Work order:
For the data below, please report each line where the word "gray" is found.

===============

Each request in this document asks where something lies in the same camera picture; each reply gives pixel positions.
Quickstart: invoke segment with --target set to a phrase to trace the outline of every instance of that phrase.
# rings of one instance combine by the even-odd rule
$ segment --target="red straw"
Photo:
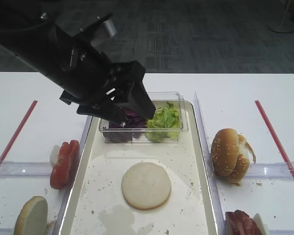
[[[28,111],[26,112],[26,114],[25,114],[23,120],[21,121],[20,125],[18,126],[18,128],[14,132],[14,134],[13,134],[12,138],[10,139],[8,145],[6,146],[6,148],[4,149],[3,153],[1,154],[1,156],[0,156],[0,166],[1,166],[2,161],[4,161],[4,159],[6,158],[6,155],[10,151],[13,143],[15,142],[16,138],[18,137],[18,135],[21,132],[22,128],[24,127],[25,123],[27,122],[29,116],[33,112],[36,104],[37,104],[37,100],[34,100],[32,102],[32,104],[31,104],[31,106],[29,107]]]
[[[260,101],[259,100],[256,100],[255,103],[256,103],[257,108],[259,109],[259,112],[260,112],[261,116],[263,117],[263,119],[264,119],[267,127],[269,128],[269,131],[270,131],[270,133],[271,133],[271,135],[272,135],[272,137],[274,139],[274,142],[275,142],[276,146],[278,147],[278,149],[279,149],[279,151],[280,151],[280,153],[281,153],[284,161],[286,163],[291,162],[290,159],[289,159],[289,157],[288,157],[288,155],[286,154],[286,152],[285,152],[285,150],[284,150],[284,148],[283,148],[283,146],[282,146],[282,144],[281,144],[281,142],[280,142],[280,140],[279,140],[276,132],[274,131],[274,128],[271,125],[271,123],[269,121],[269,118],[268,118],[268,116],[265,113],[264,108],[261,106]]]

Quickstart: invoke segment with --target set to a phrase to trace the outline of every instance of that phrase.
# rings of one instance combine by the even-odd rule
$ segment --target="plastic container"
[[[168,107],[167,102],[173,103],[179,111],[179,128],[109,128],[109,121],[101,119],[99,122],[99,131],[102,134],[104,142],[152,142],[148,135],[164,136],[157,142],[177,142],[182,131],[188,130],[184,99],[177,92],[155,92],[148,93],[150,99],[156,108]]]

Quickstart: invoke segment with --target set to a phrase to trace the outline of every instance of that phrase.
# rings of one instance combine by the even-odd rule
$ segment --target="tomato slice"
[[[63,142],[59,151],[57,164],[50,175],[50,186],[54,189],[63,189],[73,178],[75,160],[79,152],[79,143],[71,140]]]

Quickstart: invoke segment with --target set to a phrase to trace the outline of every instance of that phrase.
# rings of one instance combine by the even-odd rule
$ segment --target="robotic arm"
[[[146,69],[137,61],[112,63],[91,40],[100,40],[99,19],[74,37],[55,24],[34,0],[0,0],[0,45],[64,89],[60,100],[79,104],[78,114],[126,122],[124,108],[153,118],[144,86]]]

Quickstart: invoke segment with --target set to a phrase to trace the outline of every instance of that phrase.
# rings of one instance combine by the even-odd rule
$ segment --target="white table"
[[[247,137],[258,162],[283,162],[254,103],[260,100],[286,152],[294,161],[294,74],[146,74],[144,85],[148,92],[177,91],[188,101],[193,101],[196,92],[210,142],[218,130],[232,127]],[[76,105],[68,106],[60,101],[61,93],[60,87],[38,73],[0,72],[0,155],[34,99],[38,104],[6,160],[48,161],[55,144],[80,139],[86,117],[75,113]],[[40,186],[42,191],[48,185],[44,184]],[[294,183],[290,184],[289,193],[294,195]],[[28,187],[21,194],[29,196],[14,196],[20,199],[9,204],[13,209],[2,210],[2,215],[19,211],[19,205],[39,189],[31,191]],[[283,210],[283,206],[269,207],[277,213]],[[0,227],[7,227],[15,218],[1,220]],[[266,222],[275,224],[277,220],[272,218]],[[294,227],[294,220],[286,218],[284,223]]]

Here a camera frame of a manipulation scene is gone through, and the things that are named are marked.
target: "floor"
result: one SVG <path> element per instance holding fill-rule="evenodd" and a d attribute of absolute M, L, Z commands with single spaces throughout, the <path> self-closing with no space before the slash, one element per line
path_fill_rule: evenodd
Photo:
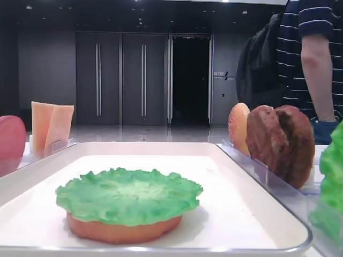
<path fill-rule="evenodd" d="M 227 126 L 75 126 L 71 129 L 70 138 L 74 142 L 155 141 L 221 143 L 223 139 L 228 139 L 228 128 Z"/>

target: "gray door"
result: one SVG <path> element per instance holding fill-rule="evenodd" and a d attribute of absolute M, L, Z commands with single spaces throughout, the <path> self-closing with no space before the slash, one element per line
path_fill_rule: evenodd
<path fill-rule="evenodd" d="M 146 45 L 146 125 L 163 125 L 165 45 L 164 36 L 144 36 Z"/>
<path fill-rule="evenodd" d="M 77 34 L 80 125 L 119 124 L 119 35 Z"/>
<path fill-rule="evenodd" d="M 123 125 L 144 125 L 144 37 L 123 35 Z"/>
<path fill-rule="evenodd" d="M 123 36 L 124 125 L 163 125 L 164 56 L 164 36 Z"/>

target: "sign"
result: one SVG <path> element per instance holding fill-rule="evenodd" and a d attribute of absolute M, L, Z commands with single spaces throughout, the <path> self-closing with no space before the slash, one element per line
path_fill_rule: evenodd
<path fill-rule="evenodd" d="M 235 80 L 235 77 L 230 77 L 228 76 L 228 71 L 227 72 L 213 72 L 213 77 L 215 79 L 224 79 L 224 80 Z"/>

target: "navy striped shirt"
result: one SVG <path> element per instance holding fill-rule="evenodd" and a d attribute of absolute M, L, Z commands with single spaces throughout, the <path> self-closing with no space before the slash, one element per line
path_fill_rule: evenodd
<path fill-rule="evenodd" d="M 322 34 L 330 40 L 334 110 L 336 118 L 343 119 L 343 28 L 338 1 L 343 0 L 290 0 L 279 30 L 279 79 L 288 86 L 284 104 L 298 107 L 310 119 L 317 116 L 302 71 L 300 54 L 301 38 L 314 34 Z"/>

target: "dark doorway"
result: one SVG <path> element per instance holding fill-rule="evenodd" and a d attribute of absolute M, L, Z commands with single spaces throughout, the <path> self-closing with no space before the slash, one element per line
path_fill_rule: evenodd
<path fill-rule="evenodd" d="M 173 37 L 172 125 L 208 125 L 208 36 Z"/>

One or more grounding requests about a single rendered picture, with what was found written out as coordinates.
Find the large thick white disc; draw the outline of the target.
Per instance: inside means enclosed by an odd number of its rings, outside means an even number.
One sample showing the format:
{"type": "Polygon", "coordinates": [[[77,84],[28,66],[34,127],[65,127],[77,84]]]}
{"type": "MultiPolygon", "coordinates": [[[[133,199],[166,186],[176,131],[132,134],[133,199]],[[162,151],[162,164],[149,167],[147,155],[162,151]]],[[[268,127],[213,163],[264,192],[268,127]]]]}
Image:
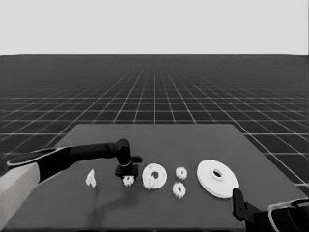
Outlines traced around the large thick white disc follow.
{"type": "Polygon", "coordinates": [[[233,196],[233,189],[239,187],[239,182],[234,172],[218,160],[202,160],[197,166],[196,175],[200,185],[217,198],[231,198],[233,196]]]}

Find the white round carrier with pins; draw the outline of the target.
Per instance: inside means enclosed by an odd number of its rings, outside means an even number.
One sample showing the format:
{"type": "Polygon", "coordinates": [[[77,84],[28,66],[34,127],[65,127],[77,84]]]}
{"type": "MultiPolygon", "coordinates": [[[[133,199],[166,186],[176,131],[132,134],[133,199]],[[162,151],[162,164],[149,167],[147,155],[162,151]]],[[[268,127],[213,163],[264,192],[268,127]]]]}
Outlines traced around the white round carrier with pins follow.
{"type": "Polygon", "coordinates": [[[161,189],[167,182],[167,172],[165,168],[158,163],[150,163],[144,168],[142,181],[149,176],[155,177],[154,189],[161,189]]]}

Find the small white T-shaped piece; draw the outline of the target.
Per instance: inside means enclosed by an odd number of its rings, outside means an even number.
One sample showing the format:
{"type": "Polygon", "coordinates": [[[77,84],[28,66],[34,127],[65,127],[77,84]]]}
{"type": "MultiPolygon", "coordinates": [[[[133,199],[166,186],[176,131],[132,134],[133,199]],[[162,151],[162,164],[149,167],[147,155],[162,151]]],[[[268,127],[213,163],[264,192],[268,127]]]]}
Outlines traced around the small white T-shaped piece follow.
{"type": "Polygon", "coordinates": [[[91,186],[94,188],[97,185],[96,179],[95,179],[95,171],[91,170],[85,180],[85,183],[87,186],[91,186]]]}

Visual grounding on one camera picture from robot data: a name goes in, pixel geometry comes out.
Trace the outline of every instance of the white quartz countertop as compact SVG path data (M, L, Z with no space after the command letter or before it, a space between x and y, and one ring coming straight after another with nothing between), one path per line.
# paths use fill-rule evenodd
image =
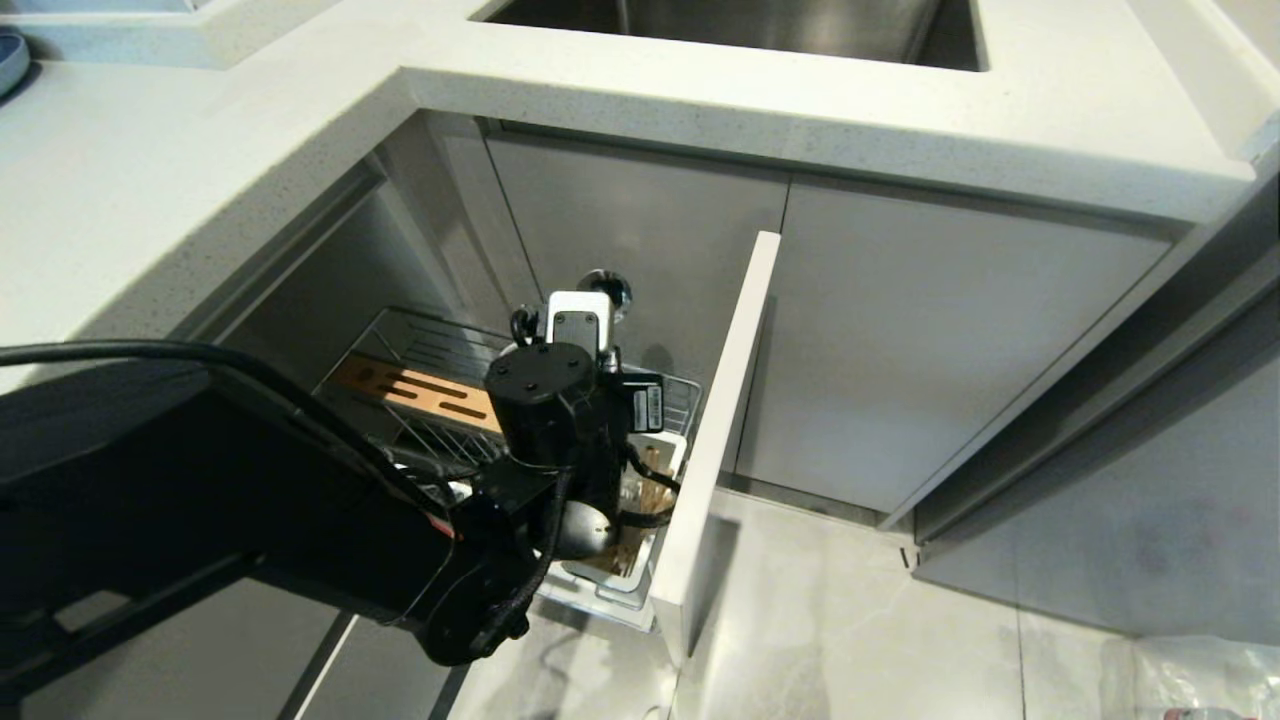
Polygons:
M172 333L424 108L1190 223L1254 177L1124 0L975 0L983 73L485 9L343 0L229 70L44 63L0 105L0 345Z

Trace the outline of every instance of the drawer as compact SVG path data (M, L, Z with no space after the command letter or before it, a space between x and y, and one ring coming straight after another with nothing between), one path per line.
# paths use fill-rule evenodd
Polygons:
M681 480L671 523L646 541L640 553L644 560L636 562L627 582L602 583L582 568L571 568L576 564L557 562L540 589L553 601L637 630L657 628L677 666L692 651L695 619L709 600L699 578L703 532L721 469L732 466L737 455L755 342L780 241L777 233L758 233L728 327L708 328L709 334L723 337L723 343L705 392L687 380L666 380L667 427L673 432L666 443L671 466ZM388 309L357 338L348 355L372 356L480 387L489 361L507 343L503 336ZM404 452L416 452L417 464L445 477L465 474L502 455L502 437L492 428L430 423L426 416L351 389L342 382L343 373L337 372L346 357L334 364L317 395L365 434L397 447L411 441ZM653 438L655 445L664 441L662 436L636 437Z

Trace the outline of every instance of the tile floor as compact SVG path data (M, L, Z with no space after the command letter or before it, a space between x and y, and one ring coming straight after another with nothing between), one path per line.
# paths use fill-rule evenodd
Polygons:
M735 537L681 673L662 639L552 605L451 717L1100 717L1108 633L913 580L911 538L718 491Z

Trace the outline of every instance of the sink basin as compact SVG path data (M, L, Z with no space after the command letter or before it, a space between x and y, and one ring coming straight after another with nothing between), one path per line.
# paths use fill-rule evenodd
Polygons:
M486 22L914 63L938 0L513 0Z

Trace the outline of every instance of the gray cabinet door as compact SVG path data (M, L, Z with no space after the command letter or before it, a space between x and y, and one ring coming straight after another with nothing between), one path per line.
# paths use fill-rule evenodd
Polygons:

===============

Answer for the task:
target: "gray door"
Trace the outline of every instance of the gray cabinet door as compact SVG path data (M, L, Z with no space after the command letter or before it, a space between x and y, and one ring coming straight after another with nothing between), one path per line.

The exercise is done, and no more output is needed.